◆ GOAL OF THE EXERCISE ◆
What is needed is an exact printout of all the data.

■ ■ ■ ■ ■ ■ ■

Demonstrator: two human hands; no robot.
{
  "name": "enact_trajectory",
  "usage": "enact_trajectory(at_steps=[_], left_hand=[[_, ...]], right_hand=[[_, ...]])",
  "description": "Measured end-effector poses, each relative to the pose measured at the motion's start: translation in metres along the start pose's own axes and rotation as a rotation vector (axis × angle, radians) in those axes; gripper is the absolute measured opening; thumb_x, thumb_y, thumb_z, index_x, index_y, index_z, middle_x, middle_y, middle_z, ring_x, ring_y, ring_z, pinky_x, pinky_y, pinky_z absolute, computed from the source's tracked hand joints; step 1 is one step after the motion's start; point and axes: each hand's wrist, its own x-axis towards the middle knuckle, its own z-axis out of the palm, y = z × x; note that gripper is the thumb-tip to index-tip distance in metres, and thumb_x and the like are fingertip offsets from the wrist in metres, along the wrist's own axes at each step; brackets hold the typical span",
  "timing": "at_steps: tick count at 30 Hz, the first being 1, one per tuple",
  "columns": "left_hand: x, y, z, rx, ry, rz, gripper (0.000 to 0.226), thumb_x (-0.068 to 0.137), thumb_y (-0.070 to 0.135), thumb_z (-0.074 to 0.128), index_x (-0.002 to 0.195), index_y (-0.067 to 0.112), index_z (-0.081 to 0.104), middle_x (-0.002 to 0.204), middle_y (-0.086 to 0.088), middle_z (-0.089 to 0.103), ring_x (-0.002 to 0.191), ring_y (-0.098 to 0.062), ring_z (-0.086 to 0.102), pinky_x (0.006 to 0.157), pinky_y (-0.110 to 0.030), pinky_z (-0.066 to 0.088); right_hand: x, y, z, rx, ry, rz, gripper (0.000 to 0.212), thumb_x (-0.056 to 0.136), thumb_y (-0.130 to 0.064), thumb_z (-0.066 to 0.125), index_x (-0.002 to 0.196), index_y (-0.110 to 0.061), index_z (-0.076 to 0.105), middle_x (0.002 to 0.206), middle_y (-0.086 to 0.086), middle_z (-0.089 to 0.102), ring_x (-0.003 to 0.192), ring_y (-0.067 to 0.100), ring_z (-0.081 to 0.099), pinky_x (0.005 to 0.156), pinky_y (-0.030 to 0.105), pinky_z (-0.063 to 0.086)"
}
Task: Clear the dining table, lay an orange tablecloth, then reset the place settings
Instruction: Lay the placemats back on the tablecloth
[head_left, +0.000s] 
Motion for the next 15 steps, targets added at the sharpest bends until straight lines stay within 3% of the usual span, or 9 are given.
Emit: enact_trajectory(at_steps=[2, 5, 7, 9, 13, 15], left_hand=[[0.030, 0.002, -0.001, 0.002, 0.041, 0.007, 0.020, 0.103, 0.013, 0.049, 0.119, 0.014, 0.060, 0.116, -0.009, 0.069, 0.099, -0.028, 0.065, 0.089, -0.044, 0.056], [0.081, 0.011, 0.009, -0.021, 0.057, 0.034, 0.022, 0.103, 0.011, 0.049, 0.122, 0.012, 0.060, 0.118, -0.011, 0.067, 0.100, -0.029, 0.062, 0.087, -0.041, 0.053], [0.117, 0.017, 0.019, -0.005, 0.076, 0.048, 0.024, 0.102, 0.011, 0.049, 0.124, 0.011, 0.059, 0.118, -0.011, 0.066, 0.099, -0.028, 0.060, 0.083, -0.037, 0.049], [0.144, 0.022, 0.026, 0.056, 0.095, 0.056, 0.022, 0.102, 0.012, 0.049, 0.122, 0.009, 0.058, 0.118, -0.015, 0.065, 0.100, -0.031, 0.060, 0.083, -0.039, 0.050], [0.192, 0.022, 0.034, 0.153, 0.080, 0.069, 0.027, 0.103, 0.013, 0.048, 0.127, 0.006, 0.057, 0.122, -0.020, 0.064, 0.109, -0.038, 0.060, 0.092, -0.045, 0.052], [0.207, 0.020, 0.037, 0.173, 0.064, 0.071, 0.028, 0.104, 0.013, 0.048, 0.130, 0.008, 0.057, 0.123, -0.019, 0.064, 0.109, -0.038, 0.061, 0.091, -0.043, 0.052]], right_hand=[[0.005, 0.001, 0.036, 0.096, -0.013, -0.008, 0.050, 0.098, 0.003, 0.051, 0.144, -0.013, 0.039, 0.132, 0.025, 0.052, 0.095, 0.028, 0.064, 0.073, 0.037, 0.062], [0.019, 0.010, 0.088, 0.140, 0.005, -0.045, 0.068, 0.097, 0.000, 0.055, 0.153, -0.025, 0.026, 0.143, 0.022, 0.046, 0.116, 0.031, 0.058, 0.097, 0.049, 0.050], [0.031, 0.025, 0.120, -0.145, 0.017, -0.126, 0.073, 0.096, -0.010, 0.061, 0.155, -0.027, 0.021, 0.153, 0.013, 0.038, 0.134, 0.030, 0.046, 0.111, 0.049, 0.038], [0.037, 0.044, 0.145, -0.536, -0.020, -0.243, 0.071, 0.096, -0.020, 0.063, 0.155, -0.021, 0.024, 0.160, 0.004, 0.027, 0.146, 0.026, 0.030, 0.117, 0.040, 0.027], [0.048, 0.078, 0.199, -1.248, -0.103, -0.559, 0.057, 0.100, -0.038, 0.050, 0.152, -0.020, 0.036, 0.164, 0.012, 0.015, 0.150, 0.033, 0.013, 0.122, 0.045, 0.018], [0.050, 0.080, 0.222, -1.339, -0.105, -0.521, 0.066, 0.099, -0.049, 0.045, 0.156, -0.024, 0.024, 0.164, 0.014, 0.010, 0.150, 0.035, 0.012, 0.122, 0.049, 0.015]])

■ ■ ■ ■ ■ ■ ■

◆ SOLUTION TO THE PROBLEM ◆
Demonstrator: two human hands; no robot.
{
  "name": "enact_trajectory",
  "usage": "enact_trajectory(at_steps=[_], left_hand=[[_, ...]], right_hand=[[_, ...]])",
  "description": "Measured end-effector poses, each relative to the pose measured at the motion's start: translation in metres along the start pose's own axes and rotation as a rotation vector (axis × angle, radians) in those axes; gripper is the absolute measured opening; thumb_x, thumb_y, thumb_z, index_x, index_y, index_z, middle_x, middle_y, middle_z, ring_x, ring_y, ring_z, pinky_x, pinky_y, pinky_z absolute, computed from the source's tracked hand joints; step 1 is one step after the motion's start; point and axes: each hand's wrist, its own x-axis towards the middle knuckle, its own z-axis out of the palm, y = z × x; note that gripper is the thumb-tip to index-tip distance in metres, and thumb_x and the like are fingertip offsets from the wrist in metres, along the wrist's own axes at each step; brackets hold the typical span",
  "timing": "at_steps: tick count at 30 Hz, the first being 1, one per tuple",
  "columns": "left_hand: x, y, z, rx, ry, rz, gripper (0.000 to 0.226), thumb_x (-0.068 to 0.137), thumb_y (-0.070 to 0.135), thumb_z (-0.074 to 0.128), index_x (-0.002 to 0.195), index_y (-0.067 to 0.112), index_z (-0.081 to 0.104), middle_x (-0.002 to 0.204), middle_y (-0.086 to 0.088), middle_z (-0.089 to 0.103), ring_x (-0.002 to 0.191), ring_y (-0.098 to 0.062), ring_z (-0.086 to 0.102), pinky_x (0.006 to 0.157), pinky_y (-0.110 to 0.030), pinky_z (-0.066 to 0.088); right_hand: x, y, z, rx, ry, rz, gripper (0.000 to 0.212), thumb_x (-0.056 to 0.136), thumb_y (-0.130 to 0.064), thumb_z (-0.066 to 0.125), index_x (-0.002 to 0.196), index_y (-0.110 to 0.061), index_z (-0.076 to 0.105), middle_x (0.002 to 0.206), middle_y (-0.086 to 0.086), middle_z (-0.089 to 0.102), ring_x (-0.003 to 0.192), ring_y (-0.067 to 0.100), ring_z (-0.081 to 0.099), pinky_x (0.005 to 0.156), pinky_y (-0.030 to 0.105), pinky_z (-0.063 to 0.086)"
}
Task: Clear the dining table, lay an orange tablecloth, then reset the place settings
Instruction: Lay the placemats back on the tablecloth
[head_left, +0.000s] 
Motion for the next 15 steps, targets added at the sharpest bends until straight lines stay within 3% of the usual span, or 9 are given.
Emit: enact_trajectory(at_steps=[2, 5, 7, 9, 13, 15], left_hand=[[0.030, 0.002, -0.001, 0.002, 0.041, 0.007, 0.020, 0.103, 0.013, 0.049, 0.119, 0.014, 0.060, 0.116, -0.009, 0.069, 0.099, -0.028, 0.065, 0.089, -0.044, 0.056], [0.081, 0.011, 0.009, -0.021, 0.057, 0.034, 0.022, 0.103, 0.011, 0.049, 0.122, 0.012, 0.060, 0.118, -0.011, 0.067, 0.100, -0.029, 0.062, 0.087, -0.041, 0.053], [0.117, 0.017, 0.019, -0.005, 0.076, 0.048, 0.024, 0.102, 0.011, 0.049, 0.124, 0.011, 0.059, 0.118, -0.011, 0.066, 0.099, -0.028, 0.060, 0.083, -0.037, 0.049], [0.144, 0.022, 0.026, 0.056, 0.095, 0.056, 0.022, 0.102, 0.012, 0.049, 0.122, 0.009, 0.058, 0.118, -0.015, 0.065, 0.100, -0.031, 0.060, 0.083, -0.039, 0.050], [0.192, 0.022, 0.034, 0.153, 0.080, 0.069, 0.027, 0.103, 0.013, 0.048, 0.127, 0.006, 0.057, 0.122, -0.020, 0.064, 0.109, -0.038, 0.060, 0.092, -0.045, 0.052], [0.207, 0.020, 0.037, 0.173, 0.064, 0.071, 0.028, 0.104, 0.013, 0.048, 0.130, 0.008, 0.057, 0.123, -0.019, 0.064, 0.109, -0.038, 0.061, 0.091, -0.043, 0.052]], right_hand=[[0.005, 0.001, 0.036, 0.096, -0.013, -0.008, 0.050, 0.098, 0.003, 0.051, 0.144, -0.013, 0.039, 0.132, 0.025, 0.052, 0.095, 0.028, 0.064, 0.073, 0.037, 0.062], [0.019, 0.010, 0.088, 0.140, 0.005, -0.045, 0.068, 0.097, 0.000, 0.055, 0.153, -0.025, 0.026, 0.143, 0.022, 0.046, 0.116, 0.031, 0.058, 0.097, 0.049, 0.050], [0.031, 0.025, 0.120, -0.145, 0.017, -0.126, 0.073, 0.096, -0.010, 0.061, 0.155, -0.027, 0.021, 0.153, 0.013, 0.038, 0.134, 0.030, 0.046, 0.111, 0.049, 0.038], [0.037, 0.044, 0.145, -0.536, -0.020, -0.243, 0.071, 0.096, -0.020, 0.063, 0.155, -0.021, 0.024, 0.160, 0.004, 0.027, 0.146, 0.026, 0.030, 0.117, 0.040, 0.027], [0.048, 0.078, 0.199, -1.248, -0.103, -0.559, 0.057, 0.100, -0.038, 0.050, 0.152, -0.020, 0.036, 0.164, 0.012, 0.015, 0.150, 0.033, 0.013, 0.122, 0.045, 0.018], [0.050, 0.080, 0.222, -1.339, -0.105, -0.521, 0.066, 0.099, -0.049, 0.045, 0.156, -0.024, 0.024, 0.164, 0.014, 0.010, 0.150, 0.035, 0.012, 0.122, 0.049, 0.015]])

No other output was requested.